Protestos
Índios, africanos, colonos insatisfeitos com a Metrópole, colonos leais ao rei de Portugal, nativistas, emancipacionistas e usuários de transporte público -- por mais de uma vez -- foram às ruas expor as suas queixas e reivindicações
Emprestado de uma campanha publicitária de uísque, o bordão “O gigante acordou” tomou as ruas do país nos últimos dias, levado por manifestantes que replicavam também o jingle de uma montadora de carros. Por trás dele, além do comercial que une um slogan nacionalista a uma assinatura em inglês, há também uma espécie de mito. A ideia de que o brasileiro, esse mesmo que saiu de casa agora para exigir respeito, melhores serviços públicos e o fim da corrupção, é passivo, acomodado, resignado. Uma ideia de fundo falso que a história ajuda a derrubar.
São cinco séculos de absurdos, é verdade, mas também cinco séculos de revoltas, motins e manifestações. Por motivos variados, índios, africanos, colonos insatisfeitos com a metrópole, colonos leais ao rei de Portugal, nativistas, emancipacionistas e republicanos foram às ruas expor suas queixas e reivindicações. No momento atual, o exemplo mais emblemático dessa tradição nacional de revoltas é o Motim do Vintém, levante popular que tomou as ruas do Rio de Janeiro na segunda metade do século XIX, disparado pelo aumento de 20 réis – um vintém – na tarifa do bonde puxado por mulas.
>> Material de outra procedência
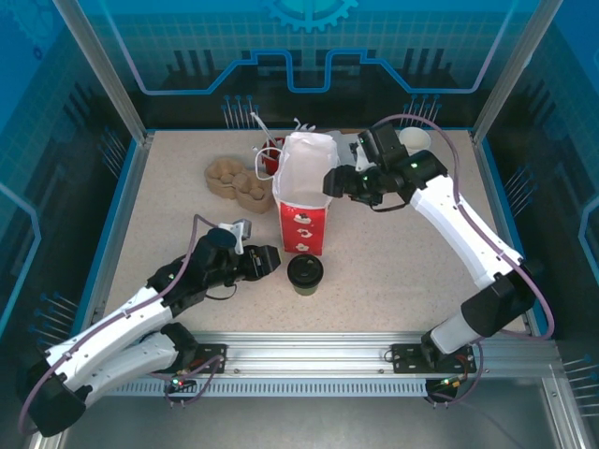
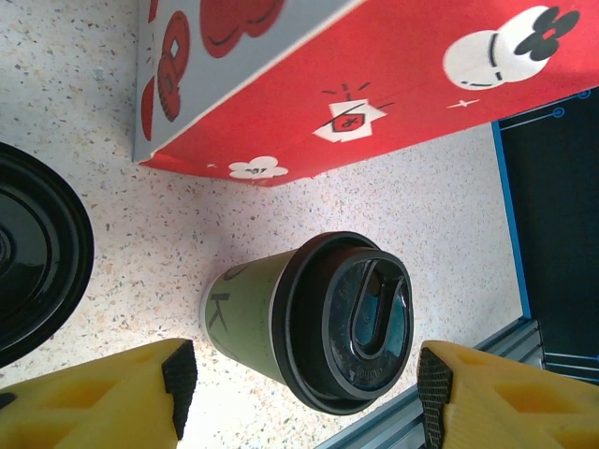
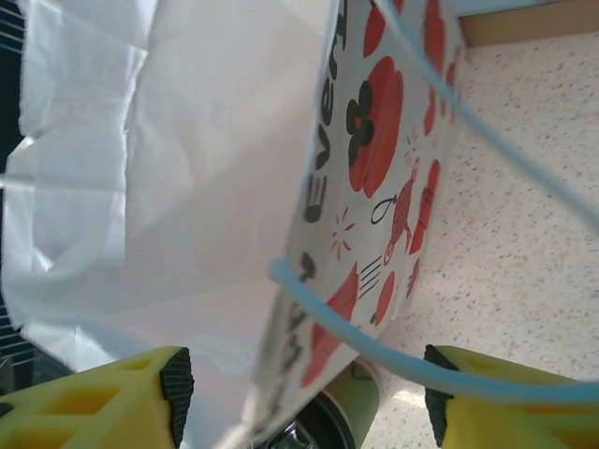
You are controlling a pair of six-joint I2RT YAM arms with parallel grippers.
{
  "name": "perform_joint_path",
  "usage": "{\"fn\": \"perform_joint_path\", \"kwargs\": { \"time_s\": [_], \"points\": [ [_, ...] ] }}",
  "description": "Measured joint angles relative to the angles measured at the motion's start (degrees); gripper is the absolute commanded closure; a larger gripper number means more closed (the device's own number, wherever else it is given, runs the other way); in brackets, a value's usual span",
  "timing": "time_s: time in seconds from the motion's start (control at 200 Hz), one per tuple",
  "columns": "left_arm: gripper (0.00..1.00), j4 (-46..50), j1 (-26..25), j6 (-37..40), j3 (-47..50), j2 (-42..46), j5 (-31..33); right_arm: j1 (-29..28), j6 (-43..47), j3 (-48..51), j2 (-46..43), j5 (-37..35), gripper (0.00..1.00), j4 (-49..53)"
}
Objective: Pack the takeout coffee
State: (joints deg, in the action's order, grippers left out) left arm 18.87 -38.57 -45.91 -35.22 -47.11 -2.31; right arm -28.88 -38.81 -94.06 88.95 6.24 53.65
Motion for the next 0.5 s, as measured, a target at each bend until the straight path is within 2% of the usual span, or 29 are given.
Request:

“A ideia de que o brasileiro é passivo é absolutamente errônea”, diz Monica Duarte Dantas, professora do Instituto de Estudos Brasileiros da USP e autora dos livros Revoltas, Motins, Revoluções: Homens Livres Pobres e Libertos no Brasil do Século XIX (Alameda, 2011) eFronteiras Movediças: a Comarca de Itapicuru e a Formação do Arraial de Canudos (Hucitec, 2007). “A história do Brasil é repleta de movimentos de contestação, caso das revoltas escravas, como também de movimentos sócio-políticos nos quais a população se levantou contra impostos que considerava injustos, leis e decretos que interferiam no seu modo de vida e que, normalmente, visavam a uma maior opressão ou controle por parte dos governos.”
O historiador Fábio Pestana Ramos, um dos autores de Festa Cultura e Sociabilidade na América Portuguesa, vencedor do prêmio Jabuti em 2002, concorda. “Ao longo da história da formação do Brasil como nação, um processo ainda em andamento, seu povo nunca foi passivo. Ao inverso, da Independência do país, em 1822, até o fim do século XIX, foram registrados quarenta motins e revoltas. No século XX, tivemos um número superior de contestações. Muitas violentos, armadas e reivindicando mudanças políticas.”
De acordo com a pesquisadora da USP, a tese da passividade nacional começou a ser derrubada há pouco tempo por estudos que mostram sua falta de lastro. A ideia de que o brasileiro não reclama de nada é uma ideia construída (reproduzida em muitos livros didáticos) e que não encontra eco nas pesquisas recentes sobre o passado do país”, diz.
“Durante grande parte do século XX, os estudos sobre movimentos populares se debruçaram essencialmente sobre os chamados movimentos ‘messiânicos’ ou ‘milenaristas’, marcados pela existência de líderes carismáticos responsáveis pela mobilização de uma população taxada de ignorante e cuja principal característica seria o fanatismo religioso. Pesquisas recentes mostram que no cerne desses movimentos havia demandas não de cunho religioso, mas sócio-econômico ou político, como no caso de Canudos, em que a população originalmente se levantou contra a cobrança de novos impostos, e não por razões religiosas.”